Where the listing below reaches the line containing "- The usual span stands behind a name", start writing out lines exactly, and stop once the line containing "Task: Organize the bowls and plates" has been written.

*** Opening DATA EXCERPT ***

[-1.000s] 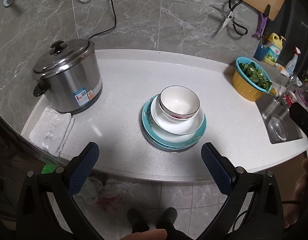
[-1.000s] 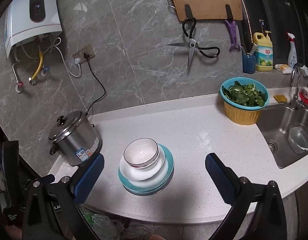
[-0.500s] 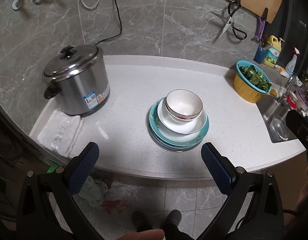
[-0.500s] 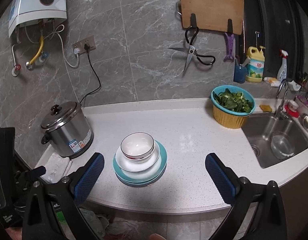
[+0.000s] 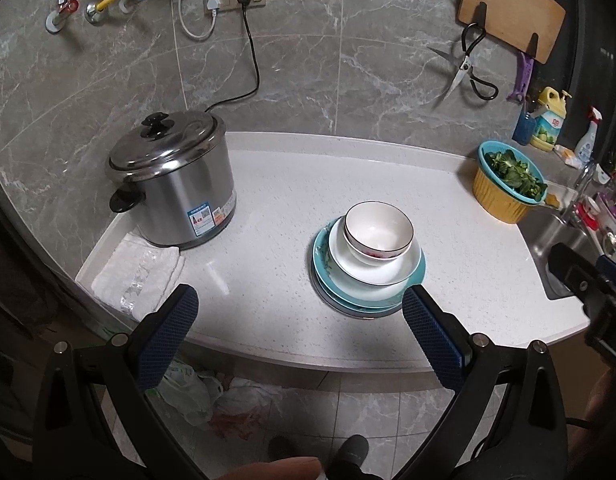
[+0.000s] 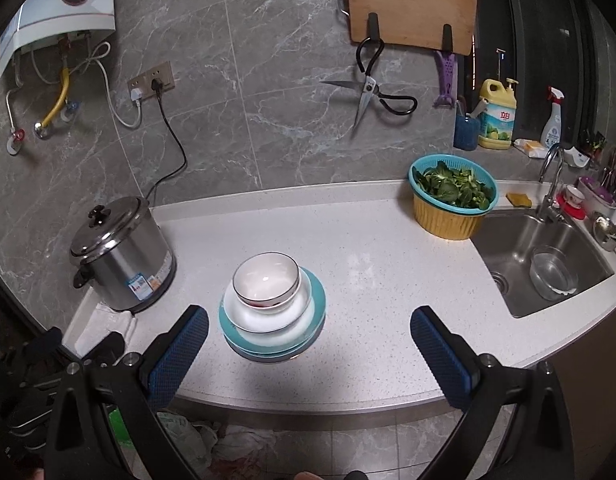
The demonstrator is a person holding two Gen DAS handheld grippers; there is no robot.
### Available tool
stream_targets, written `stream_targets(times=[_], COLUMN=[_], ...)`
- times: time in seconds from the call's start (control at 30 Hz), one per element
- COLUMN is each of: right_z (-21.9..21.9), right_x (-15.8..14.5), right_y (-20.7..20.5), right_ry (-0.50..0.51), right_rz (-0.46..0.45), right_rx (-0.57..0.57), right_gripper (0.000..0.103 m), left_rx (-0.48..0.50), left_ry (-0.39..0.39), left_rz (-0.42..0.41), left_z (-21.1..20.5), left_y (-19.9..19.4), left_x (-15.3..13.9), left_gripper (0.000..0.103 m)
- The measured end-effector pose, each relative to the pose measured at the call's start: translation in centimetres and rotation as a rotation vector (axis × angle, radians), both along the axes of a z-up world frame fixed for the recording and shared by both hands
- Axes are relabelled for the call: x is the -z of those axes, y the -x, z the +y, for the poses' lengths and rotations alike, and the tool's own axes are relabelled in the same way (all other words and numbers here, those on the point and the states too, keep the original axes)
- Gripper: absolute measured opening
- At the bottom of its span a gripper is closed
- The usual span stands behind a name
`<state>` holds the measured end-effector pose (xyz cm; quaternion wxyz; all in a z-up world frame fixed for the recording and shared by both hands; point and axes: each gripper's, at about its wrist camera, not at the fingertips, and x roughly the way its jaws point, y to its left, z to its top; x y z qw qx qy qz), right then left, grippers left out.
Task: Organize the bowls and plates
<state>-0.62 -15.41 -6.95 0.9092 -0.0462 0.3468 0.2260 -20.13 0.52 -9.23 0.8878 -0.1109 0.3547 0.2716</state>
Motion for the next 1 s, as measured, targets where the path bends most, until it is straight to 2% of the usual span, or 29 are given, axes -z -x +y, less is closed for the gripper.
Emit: stream_targets(times=[0.37,1.0], right_z=[0.6,1.0], right_x=[0.7,0.8], right_y=[-0.6,-0.9], right_ry=[0.027,0.052], right_rz=[0.044,0.030], right_rx=[0.006,-0.001], right_gripper=[0.103,0.103], left_rx=[0.005,0.011], left_ry=[-0.011,-0.006], left_rz=[-0.002,0.020], left_z=[0.0,0.1], left_y=[-0.5,-1.6], left_x=[-0.3,0.3], left_gripper=[0.103,0.103])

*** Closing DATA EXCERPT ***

§ **ANSWER TO THE PROBLEM**:
- The usual span stands behind a name
`<state>` holds the measured end-effector pose (xyz cm; quaternion wxyz; all in a z-up world frame fixed for the recording and shared by both hands; point and axes: each gripper's, at about its wrist camera, not at the fingertips, and x roughly the way its jaws point, y to its left, z to its top; x y z qw qx qy qz), right then left, grippers left out.
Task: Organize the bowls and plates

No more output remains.